(Your goal) What is needed is each line of the data below that holds the string "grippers".

************

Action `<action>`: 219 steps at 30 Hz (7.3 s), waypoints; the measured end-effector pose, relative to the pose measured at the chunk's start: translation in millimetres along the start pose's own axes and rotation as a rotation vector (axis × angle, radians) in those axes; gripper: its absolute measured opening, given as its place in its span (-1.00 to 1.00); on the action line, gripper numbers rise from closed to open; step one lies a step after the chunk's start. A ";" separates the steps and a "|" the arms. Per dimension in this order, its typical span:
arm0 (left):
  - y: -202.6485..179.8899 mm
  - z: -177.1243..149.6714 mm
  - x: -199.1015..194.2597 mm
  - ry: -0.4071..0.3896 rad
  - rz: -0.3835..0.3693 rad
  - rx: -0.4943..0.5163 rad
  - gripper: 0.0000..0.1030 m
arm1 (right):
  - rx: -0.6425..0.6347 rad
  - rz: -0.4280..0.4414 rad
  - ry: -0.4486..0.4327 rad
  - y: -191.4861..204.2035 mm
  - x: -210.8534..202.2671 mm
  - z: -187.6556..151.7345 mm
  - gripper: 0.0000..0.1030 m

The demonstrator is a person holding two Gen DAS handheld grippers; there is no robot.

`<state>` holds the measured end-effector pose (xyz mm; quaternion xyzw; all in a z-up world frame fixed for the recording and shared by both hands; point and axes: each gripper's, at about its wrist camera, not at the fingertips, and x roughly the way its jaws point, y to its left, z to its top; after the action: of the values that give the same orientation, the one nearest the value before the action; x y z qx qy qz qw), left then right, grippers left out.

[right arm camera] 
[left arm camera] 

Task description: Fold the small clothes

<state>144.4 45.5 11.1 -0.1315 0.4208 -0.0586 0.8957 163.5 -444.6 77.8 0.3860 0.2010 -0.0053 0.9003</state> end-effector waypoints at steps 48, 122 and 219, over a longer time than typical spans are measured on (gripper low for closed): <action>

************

(Answer)
The demonstrator is a person holding two Gen DAS handheld grippers; there is no robot.
`<state>` holds the measured end-effector pose (xyz mm; quaternion xyzw; all in a z-up world frame fixed for the recording and shared by both hands; point and axes: each gripper's, at about its wrist camera, not at the fingertips, and x roughly the way its jaws point, y to its left, z to its top; after the action: of the values that give the same orientation, the one nearest the value before the action; x y z qx qy qz qw), left then right, grippers left out.

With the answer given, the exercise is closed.